Problem details: The expected answer is the full listing, repeated exactly and free of images.
───
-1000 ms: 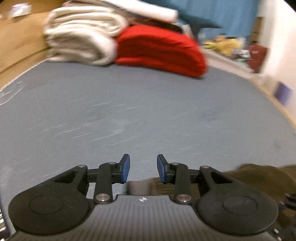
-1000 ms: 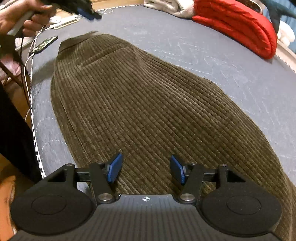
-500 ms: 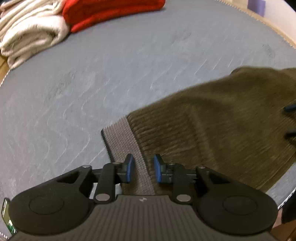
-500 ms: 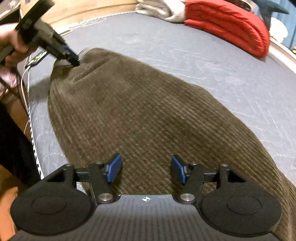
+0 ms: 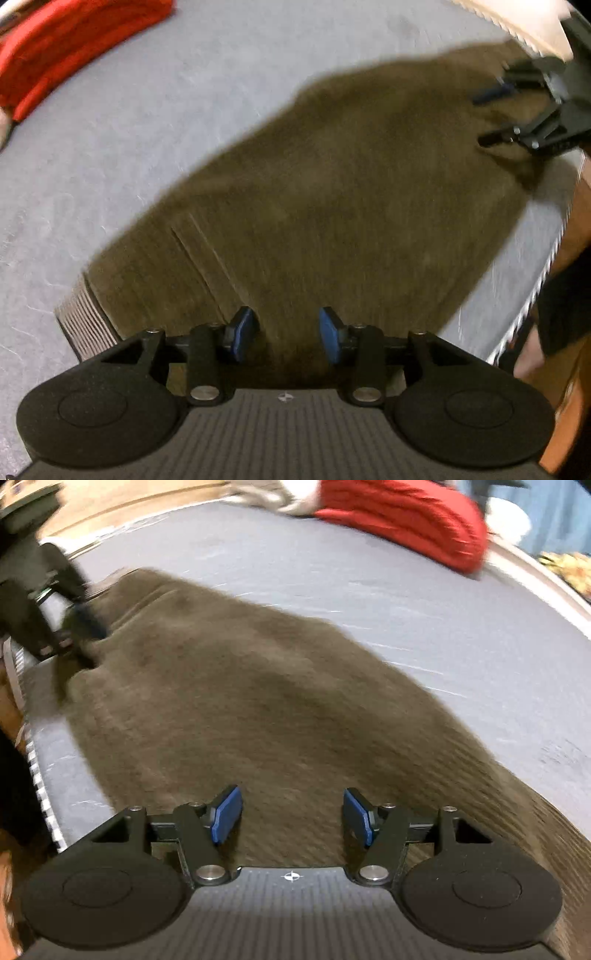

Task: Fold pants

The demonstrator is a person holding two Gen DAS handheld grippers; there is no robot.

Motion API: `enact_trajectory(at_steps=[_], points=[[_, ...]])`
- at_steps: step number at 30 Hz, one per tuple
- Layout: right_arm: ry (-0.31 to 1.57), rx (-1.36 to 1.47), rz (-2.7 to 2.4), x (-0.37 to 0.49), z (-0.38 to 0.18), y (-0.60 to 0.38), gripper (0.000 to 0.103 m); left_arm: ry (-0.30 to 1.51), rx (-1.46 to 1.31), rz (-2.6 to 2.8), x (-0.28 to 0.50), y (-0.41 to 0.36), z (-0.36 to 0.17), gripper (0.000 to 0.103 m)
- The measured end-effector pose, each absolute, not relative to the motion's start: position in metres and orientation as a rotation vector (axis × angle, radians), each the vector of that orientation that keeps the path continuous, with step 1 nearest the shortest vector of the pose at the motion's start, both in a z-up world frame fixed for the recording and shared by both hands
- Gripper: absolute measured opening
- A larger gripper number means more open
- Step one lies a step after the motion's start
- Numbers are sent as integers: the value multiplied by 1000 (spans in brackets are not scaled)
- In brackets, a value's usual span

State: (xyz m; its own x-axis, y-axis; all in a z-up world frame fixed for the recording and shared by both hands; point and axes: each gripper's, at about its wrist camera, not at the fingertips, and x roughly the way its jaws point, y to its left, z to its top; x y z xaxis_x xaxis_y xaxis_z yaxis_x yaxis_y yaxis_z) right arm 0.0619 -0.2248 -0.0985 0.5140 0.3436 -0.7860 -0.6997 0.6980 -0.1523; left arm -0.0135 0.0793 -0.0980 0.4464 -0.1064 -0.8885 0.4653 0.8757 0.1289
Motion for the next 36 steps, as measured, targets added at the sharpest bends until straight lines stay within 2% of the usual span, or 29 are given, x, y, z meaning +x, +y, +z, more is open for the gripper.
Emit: enact_trajectory(at_steps=[3,6,14,16,18,22,24,27,29,32,36], points=[[793,-424,530,71,-91,-253,64,963,354,-418,-14,59,-79,45],[791,-328,373,80,-88,-290,64,903,346,-467,-13,32,-70,51],[814,-14,-202,90,-90,-438,67,878,391,-511,-7,-6,-83,52],[817,123,-321,85,-94,-484,73,877,395,-504,-6,-9,-82,52],[797,241,-424,77,-95,-524,67,867,382,-502,-7,-9,-84,52],[721,348,-570,60,-95,-592,66,851,346,-480,-5,-4,-74,52],[663,431,-612,47,-94,-627,52,845,328,-471,-4,-3,-71,53],[575,637,-585,25,-94,-655,49,837,324,-461,-5,0,-68,54],[529,655,-641,16,-86,-650,53,837,323,-455,-4,1,-68,54],[458,609,-745,2,-70,-655,67,836,320,-450,-5,3,-68,54],[507,683,-864,-16,-83,-672,67,831,318,-451,-6,3,-66,55]])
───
Task output:
-1000 ms: 
-1000 ms: 
-500 ms: 
-500 ms: 
+0 ms: 

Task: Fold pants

The demonstrator is a person holding two Gen DAS handheld grippers; there is no robot.

Motion API: `enact_trajectory(at_steps=[_], points=[[_, ...]])`
- at_steps: step number at 30 Hz, one per tuple
- Layout: right_arm: ry (-0.31 to 1.57), rx (-1.36 to 1.47), rz (-2.7 to 2.4), x (-0.37 to 0.49), z (-0.38 to 0.18), y (-0.60 to 0.38), gripper (0.000 to 0.103 m); left_arm: ry (-0.30 to 1.51), rx (-1.46 to 1.31), rz (-2.6 to 2.8), x (-0.28 to 0.50), y (-0.41 to 0.36), z (-0.36 to 0.17), gripper (0.000 to 0.103 m)
- The measured end-effector pose, each absolute, not relative to the motion's start: position in metres and orientation as a rotation vector (axis × angle, radians), each the vector of that orientation that keeps the path continuous, with step 1 nearest the shortest vector of the pose at the motion's start, both in a z-up world frame fixed for the recording and shared by both hands
- Gripper: absolute measured opening
- A larger gripper number means more open
- Step one lies a step after the motion's start
- Numbers are sent as integers: the value multiplied by 1000 (spans in brackets are not scaled)
- In brackets, a value's usual span

State: (xyz m; its own x-axis, y-axis; all in a z-up world frame fixed for the recording and shared by both hands; point and axes: each gripper's, at about its wrist camera, not at the fingertips, and x roughly the way its jaws point, y to its left, z to its top; x y z xaxis_x xaxis_y xaxis_z yaxis_x yaxis_y yaxis_z) right arm 0.0619 -0.2248 -0.0985 0.5140 0.3436 -0.7860 -0.6997 0.6980 -0.1523; left arm -0.0135 0.0793 -0.0980 0.4464 -0.1064 -0.8885 0.4653 0.8757 0.1289
Motion for the next 36 steps, as measured, targets added at the sharpest bends until straight lines stay within 2% of the usual span, or 29 are given, x, y, z meaning +x, +y, +z, more is open for the gripper.
Emit: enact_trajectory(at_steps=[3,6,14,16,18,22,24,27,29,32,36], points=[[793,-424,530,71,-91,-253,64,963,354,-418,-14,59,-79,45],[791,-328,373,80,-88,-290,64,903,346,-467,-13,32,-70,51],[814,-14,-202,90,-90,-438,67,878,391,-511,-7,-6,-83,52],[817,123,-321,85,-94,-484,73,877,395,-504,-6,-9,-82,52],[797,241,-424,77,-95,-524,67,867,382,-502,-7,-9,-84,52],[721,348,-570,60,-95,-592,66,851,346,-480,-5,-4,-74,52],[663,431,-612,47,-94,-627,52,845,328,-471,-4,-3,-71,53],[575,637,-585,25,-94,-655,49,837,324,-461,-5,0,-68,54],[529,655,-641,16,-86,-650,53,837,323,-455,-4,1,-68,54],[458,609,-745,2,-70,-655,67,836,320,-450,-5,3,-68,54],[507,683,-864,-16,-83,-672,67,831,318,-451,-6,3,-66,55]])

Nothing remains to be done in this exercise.